The task: Check every line of the entries that follow, and copy the ones containing "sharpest".
(Beginning of Supplied information)
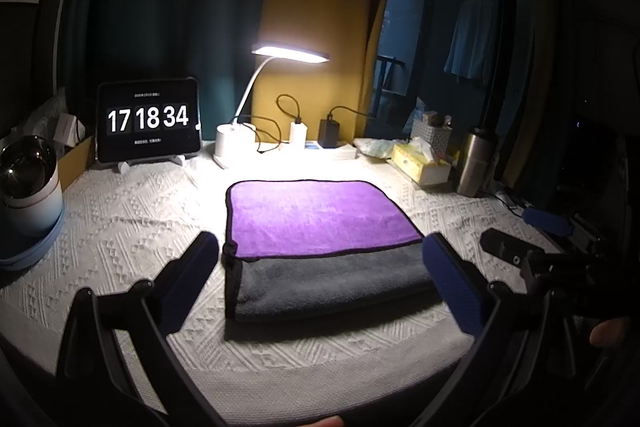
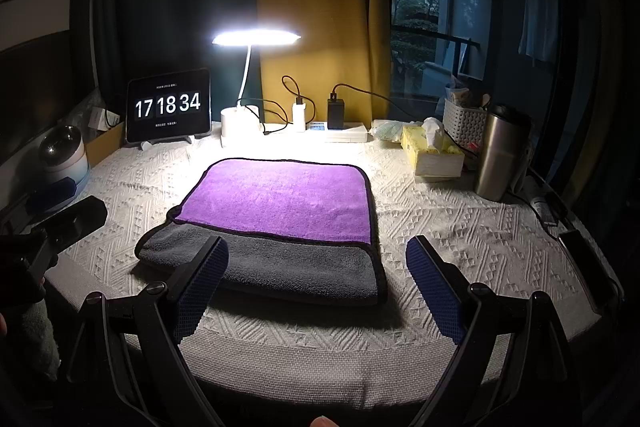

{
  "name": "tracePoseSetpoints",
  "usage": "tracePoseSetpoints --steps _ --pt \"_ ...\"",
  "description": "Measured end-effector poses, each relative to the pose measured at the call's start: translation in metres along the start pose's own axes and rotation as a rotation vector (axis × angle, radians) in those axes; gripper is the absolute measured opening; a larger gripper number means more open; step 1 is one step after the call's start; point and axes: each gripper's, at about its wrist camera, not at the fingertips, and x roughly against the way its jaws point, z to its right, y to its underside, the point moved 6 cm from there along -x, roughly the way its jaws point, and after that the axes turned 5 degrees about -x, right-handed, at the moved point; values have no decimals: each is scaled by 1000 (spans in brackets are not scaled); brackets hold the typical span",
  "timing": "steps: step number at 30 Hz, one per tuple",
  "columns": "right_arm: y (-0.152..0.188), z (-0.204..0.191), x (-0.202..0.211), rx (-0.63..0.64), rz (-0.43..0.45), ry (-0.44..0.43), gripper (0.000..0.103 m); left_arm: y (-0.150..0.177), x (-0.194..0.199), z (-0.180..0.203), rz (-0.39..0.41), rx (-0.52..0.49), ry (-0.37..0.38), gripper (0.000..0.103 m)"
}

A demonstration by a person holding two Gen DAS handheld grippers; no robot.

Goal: Fold towel

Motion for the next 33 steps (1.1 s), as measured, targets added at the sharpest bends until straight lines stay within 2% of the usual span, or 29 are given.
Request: tracePoseSetpoints --steps 33 --pt "1 -2 -2 -3 -7 -5 93 3 -1 -4 -2 7 3 103"
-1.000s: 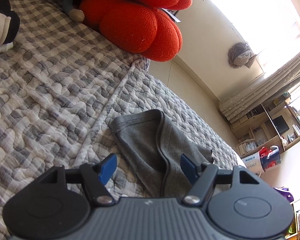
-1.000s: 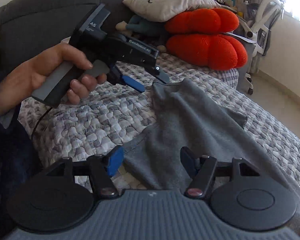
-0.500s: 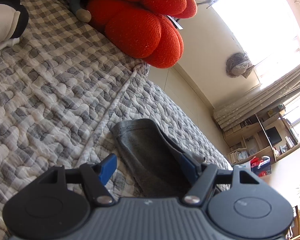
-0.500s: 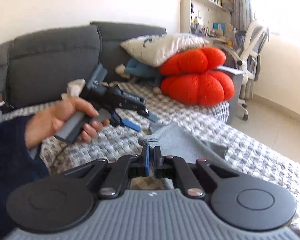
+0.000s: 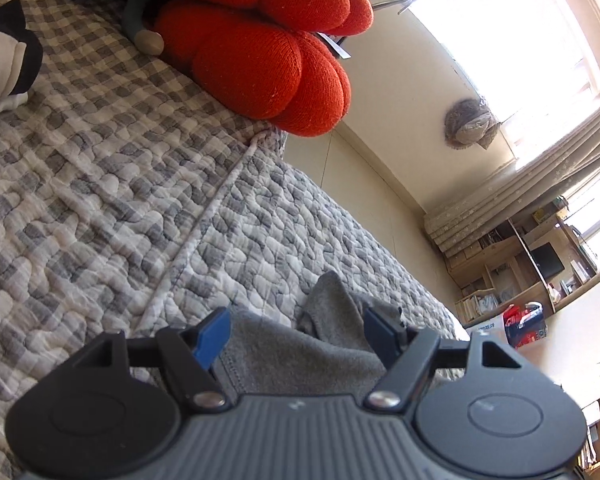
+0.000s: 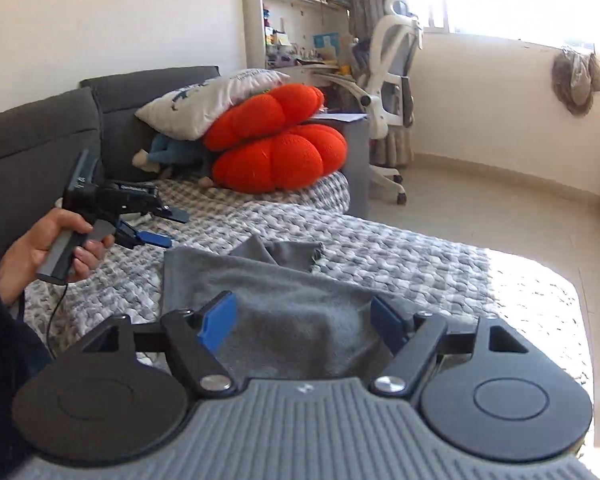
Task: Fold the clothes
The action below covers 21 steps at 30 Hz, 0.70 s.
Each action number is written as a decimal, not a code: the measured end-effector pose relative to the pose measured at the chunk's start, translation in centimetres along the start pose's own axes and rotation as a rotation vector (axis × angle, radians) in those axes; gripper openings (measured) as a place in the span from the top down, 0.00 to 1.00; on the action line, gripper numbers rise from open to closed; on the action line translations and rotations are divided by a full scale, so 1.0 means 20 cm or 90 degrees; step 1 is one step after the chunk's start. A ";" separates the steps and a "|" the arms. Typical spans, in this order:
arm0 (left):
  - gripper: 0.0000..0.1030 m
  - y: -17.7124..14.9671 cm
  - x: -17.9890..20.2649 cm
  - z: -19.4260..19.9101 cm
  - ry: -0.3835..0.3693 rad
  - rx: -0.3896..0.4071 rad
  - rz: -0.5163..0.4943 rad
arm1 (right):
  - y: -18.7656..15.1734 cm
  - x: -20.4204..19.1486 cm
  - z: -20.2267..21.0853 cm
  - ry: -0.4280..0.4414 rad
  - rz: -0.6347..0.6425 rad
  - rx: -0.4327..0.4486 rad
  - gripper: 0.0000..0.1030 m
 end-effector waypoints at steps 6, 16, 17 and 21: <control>0.26 -0.07 0.03 -0.12 0.060 -0.042 -0.119 | -0.12 0.41 -0.12 -0.192 -0.132 -0.071 0.25; 0.99 -0.21 0.21 -0.16 0.037 -0.088 -0.272 | -0.29 0.84 -0.18 -0.240 -0.244 -0.100 0.87; 0.99 -0.24 0.23 -0.14 0.013 -0.098 -0.267 | -0.25 0.81 -0.15 -0.226 -0.238 -0.083 0.91; 1.00 -0.43 0.51 -0.02 -0.206 -0.161 -0.296 | 0.01 0.64 0.07 -0.153 -0.198 0.076 0.91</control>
Point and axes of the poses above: each gripper's, at about its wrist camera, not at the fingertips, and z roughly against the way its jaws point, x to its right, y to its top, the point moved 9 cm from there along -z, roughly the way its jaws point, and after that the axes turned 5 degrees about -z, right-handed, at the moved point
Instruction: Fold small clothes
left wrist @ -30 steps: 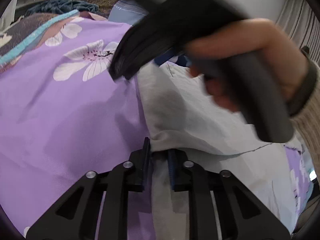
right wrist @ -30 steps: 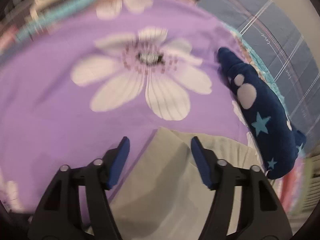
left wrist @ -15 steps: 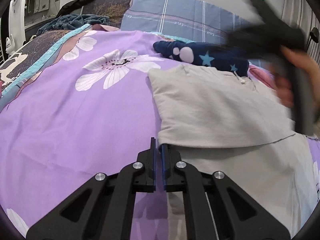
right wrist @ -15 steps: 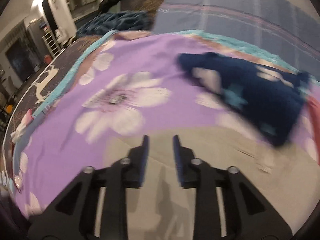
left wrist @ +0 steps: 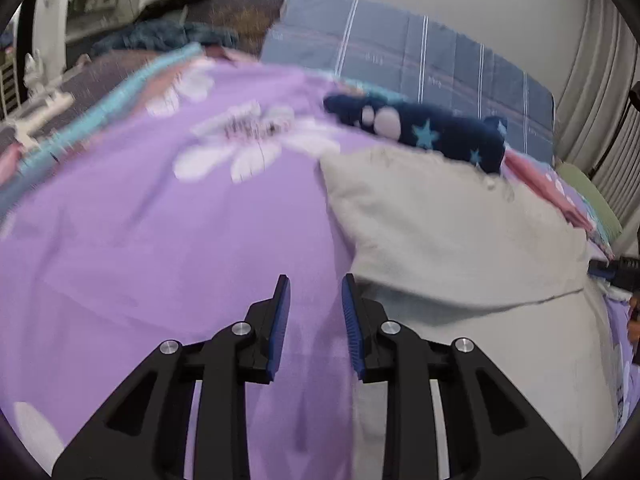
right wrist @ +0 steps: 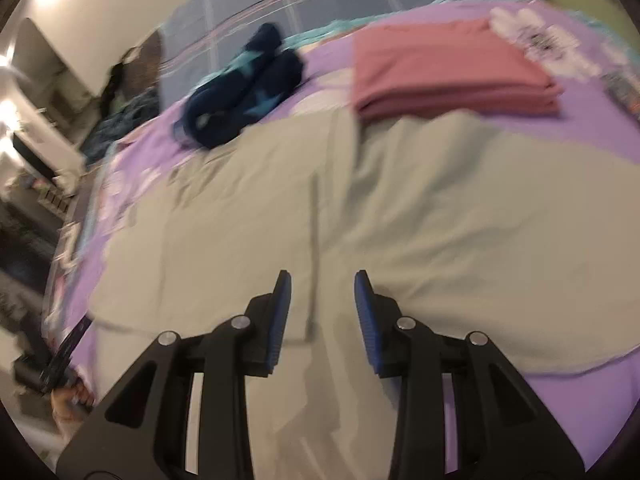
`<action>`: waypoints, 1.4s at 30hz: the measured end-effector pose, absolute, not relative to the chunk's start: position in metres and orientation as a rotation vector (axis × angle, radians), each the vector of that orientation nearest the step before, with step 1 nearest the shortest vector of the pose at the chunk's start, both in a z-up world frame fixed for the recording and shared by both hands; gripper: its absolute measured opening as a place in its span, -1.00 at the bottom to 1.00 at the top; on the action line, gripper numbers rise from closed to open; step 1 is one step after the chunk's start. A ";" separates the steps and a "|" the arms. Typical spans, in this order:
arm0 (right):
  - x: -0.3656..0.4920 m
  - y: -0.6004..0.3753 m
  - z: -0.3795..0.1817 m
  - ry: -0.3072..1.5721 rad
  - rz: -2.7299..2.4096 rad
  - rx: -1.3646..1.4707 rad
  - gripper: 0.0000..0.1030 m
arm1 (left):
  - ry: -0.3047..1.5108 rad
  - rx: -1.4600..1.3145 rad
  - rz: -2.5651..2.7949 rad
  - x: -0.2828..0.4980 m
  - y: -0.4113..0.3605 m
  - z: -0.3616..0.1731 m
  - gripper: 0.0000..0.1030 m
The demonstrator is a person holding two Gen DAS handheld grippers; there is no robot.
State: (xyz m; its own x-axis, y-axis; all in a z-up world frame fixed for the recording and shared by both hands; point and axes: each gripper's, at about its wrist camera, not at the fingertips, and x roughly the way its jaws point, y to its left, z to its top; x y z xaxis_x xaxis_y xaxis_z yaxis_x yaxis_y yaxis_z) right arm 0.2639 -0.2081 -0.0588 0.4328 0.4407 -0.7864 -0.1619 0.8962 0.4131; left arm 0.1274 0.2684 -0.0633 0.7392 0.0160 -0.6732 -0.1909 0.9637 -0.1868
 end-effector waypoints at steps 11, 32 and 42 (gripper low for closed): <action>0.273 -0.191 -0.067 0.997 0.407 0.310 -0.94 | 0.814 -0.119 0.069 0.200 0.192 -0.055 -0.32; 0.110 -0.504 -0.045 0.617 -0.095 0.831 -0.19 | 0.824 -0.008 -0.104 0.238 0.074 -0.066 0.46; 0.105 -0.559 -0.076 0.437 -0.245 1.192 -0.10 | 0.913 0.046 -0.078 0.259 0.053 -0.097 0.86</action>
State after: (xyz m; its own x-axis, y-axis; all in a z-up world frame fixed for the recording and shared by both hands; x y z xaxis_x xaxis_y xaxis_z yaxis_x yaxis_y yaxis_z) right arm 0.1046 -0.5593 -0.0761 0.8913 0.0440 -0.4513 0.4078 0.3572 0.8403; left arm 0.2595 0.0531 -0.0974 0.6085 -0.0477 -0.7921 0.0873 0.9962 0.0070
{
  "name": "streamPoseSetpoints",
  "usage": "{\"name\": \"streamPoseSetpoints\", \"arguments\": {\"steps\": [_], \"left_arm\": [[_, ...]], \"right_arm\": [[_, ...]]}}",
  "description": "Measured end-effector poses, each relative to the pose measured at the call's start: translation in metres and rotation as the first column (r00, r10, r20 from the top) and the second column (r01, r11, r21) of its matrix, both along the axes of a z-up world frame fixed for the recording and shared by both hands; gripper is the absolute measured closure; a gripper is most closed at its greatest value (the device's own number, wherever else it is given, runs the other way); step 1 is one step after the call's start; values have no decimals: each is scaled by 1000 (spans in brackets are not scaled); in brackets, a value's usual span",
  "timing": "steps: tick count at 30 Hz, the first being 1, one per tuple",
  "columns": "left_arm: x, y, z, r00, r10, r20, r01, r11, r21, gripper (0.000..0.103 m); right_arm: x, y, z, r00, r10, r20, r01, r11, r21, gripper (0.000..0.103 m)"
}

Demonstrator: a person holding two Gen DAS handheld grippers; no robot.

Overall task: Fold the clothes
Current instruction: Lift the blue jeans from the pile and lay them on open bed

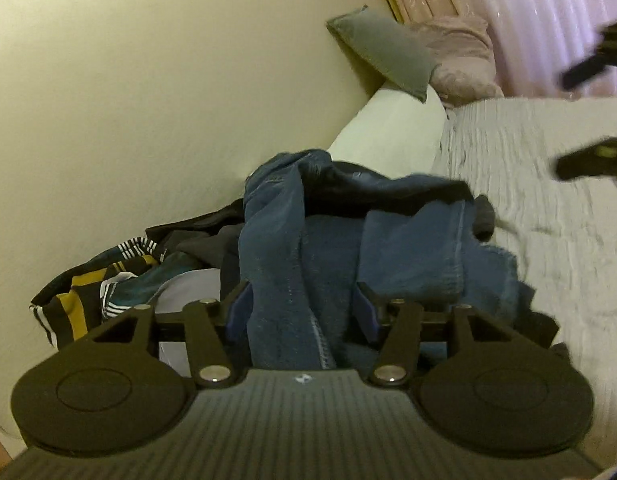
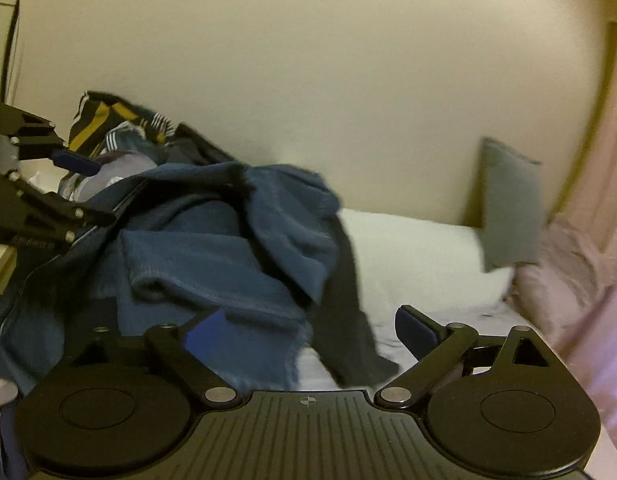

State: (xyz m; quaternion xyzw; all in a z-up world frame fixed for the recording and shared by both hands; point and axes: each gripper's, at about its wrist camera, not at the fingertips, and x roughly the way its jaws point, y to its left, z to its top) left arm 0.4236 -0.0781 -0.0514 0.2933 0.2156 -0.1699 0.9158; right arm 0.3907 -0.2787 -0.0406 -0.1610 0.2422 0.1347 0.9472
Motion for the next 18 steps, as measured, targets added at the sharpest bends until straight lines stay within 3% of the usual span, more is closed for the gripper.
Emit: {"name": "streamPoseSetpoints", "arguments": {"steps": [2, 5, 7, 9, 10, 12, 13, 15, 18], "left_arm": [[9, -1, -5, 1000, -8, -2, 8, 1000, 29, 52], [21, 1, -16, 1000, -17, -26, 18, 999, 50, 62], [28, 4, -22, 999, -16, -35, 19, 998, 61, 63], [33, 6, -28, 999, -14, -36, 17, 997, 76, 65], [34, 6, -28, 999, -11, -35, 14, 997, 82, 66], [36, 6, -29, 999, -4, -40, 7, 996, 89, 81], [38, 6, -29, 999, 4, -45, 0, 996, 86, 87], [37, 8, -25, 999, 15, -42, -12, 997, 72, 96], [18, 12, -13, 1000, 4, 6, -4, 999, 32, 99]], "right_arm": [[34, 17, -4, 999, 41, -10, -42, 999, -8, 9], [85, 44, -15, 994, 104, -41, -105, 994, -38, 9], [118, 59, -26, 988, 135, -71, -141, 987, -80, 10], [145, 73, -39, 982, 158, -100, -172, 975, -143, 31], [153, 77, -44, 982, 157, -105, -173, 970, -171, 50], [170, 86, -55, 982, 154, -114, -176, 958, -227, 77], [174, 87, -58, 982, 150, -112, -173, 956, -238, 97], [177, 87, -58, 985, 140, -99, -161, 954, -251, 101], [159, 72, -34, 994, 104, -15, -105, 971, -217, 102]]}}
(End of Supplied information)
Result below:
Motion for the next 33 steps (1.1 s), as measured, targets added at the sharpest bends until straight lines stay within 2% of the usual span, or 29 are given.
Motion for the next 18 steps, as measured, targets added at the sharpest bends until straight lines stay within 3% of the usual span, more is closed for the gripper.

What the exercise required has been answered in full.